Louis Leistikov hier im Zweikampf mit Faruk Yalman (FV Hockenheim)

Für ihn war es ohnehin eher eine Rückkehr als ein Wechsel, schließlich hat er schon in der Jugend für den FVL gespielt. Doch damals war noch vieles anders, es war eine Zeit, in der der heutige Knipser eher in der Defensive zum Einsatz kam. Mit dem Positionswechsel hat sich dann auch das Vorbild geändert: War er einst glühender Fan von Philipp Lahm, ist es jetzt Serge Gnabry, dem er nacheifert. Hauptsache Bayern München könnte man nun meinen und liegt damit auch nicht so ganz verkehrt: Leistikow ist ein großer Fan des deutschen Rekordmeisters.

Allerdings ist er selbst eher kein Gnabry, Leistikow ist vielmehr der Typ Brecher, der in der ersten Reihe sofort ins Auge fällt, was an seiner Statur liegt. Er ist 1,91 Meter groß und verfügt somit über ein gutes Kopfballspiel. "Ich selbst sehe meine körperliche Präsenz und meine Kaltschnäuzigkeit als meine größten Stärken an", betont er.

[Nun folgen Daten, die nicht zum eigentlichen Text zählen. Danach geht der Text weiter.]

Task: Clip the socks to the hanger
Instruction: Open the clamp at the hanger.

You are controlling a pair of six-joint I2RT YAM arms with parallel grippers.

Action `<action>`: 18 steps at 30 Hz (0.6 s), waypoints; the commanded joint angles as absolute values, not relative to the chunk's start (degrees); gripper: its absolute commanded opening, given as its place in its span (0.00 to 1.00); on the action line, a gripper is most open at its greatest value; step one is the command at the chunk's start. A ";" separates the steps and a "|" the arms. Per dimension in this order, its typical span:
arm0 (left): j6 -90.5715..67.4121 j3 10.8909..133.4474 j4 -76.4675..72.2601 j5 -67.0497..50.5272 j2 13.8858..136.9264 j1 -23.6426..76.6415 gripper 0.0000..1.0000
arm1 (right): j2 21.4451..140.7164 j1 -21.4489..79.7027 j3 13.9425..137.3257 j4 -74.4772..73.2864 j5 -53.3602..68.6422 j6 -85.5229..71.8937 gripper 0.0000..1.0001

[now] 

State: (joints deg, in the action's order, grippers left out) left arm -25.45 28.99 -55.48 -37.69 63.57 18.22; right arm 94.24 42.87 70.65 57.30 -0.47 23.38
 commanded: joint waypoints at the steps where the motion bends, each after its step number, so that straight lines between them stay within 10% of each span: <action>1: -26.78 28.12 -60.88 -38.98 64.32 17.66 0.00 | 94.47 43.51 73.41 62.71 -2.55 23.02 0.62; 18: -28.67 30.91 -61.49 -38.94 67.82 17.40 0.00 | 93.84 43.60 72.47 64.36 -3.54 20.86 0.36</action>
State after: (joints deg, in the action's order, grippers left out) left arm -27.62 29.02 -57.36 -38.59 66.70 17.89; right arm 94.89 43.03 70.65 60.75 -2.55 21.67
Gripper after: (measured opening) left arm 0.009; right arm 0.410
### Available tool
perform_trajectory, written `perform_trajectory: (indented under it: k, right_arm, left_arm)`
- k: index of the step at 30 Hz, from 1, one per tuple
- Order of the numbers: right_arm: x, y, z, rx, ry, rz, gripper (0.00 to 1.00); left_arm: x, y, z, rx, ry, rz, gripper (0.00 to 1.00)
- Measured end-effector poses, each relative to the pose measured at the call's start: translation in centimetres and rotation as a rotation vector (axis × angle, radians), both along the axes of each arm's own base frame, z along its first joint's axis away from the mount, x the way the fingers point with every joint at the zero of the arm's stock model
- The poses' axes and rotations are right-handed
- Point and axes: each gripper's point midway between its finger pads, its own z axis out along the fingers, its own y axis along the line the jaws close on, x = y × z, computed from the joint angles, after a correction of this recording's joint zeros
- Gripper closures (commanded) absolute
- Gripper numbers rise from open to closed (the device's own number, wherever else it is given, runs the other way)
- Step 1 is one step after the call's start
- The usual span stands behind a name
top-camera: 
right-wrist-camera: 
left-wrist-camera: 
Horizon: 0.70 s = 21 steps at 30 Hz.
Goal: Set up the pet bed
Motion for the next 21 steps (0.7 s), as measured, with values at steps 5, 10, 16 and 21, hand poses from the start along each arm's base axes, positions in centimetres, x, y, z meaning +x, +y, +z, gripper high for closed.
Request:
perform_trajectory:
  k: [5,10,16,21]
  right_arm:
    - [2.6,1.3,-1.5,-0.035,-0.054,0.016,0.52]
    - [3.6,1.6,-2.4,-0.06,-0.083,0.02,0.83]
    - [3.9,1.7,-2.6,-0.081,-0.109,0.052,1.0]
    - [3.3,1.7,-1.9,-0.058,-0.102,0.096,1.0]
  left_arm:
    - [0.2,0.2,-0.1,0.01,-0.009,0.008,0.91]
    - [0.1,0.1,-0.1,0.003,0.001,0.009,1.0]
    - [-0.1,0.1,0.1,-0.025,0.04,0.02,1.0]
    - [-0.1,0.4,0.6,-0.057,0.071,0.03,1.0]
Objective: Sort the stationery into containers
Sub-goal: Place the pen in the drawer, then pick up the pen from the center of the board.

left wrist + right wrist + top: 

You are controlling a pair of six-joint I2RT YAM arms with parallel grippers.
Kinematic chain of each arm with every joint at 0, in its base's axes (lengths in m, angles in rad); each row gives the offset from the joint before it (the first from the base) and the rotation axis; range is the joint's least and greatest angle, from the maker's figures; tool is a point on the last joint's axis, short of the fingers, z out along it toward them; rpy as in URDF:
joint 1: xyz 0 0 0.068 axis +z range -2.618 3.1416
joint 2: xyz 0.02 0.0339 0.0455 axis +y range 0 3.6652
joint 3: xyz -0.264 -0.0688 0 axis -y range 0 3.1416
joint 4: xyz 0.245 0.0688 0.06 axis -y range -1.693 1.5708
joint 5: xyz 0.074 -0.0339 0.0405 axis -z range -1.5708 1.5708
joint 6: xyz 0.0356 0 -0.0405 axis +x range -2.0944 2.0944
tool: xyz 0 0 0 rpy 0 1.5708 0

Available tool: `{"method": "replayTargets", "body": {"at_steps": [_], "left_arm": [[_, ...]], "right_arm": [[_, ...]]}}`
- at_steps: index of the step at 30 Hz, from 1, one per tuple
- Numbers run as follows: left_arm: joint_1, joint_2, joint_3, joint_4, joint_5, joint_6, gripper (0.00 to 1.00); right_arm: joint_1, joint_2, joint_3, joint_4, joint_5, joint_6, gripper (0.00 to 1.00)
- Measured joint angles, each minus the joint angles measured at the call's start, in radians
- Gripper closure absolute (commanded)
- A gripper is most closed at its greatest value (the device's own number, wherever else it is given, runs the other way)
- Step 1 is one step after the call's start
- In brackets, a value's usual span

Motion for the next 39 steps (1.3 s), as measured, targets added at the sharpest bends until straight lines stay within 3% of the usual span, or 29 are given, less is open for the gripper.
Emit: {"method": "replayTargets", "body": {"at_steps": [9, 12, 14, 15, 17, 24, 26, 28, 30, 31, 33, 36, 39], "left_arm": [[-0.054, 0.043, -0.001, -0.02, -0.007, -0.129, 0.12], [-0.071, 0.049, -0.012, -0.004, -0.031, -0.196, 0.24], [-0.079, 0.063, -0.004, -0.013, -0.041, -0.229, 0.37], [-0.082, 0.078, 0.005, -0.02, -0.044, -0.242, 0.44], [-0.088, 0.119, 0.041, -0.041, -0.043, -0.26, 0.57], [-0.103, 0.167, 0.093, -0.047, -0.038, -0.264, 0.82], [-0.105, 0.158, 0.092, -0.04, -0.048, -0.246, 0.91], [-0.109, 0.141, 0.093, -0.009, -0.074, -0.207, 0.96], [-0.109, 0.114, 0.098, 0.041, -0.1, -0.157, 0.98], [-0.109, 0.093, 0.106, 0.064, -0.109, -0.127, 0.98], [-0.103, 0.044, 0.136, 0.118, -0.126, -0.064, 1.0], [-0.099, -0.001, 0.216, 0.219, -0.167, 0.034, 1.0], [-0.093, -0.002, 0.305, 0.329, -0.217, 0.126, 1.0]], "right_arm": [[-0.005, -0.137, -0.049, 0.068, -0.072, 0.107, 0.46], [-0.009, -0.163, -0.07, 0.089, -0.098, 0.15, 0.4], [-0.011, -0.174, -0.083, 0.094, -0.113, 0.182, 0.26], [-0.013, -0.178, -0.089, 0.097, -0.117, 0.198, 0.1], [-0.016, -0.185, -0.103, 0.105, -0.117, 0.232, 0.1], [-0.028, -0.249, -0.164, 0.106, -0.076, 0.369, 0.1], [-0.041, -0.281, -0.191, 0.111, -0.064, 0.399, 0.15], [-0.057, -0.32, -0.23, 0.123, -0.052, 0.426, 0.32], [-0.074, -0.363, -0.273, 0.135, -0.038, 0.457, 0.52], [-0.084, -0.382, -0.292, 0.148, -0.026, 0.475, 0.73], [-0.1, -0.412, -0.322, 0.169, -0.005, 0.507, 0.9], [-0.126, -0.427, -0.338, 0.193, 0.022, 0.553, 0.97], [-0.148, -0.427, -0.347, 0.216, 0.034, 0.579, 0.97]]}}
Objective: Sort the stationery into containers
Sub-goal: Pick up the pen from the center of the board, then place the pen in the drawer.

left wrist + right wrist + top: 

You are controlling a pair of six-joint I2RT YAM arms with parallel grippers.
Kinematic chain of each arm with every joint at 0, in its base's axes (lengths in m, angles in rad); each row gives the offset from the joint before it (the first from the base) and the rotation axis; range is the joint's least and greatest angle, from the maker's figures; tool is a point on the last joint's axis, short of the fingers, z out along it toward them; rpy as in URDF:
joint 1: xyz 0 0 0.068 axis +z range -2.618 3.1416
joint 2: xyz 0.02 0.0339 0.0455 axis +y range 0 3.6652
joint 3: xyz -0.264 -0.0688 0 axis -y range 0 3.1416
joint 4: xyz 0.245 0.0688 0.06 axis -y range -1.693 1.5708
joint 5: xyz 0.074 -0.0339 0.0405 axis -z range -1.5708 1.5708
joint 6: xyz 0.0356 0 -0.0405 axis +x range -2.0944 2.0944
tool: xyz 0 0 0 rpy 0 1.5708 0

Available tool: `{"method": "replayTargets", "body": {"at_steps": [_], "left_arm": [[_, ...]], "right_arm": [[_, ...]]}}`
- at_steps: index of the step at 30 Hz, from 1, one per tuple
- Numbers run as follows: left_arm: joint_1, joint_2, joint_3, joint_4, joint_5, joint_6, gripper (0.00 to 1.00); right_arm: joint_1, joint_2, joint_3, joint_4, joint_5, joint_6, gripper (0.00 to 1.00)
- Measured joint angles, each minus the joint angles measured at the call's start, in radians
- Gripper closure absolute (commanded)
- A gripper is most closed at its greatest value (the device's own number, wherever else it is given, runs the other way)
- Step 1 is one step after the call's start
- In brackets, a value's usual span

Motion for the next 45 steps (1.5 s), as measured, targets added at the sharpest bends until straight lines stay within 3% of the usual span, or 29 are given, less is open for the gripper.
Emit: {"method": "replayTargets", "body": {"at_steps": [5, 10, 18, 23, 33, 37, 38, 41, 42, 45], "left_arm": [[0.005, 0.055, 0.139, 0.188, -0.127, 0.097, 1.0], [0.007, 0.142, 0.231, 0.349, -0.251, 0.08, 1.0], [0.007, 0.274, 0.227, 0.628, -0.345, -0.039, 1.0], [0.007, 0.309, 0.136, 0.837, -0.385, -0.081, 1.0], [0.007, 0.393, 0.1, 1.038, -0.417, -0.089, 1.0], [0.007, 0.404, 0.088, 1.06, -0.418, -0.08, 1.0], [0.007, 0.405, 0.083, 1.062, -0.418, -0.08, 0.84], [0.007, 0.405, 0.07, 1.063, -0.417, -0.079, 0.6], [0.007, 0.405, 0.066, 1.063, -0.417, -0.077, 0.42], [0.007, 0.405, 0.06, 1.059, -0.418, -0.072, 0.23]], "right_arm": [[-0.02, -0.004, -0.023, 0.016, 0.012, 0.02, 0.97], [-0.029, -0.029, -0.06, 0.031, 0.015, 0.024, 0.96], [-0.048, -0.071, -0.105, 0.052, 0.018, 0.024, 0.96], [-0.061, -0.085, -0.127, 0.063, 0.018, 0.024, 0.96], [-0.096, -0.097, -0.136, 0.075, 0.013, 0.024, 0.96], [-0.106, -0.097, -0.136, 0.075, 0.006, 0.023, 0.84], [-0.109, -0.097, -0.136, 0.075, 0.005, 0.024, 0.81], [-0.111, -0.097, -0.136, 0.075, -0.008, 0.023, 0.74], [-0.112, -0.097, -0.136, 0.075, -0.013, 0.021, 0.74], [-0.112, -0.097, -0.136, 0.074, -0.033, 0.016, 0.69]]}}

Doch es gibt auch Dinge, die er gerne noch verbessern würde. Leistikow: "Ich bin nicht der Allerschnellste und manchmal fehlt mir auch noch etwas die Ruhe am Ball, in diesen Bereichen würde ich gerne noch etwas zulegen."

Ein spezielles Torziel verfolgt er nicht. Trotzdem hat er eine Wette am Laufen. "Als ich nach Leutershausen gewechselt bin, habe ich mit einem AH-Spieler gewettet, dass ich 14 Tore in dieser Saison schaffe, klappt das, muss er uns 500 Euro in die Mannschaftskasse zahlen. Und da arbeite ich jetzt natürlich drauf hin." Gleichzeitig hofft er mit dem FVL am Saisonende auf einem der ersten 5 Plätze landen zu können.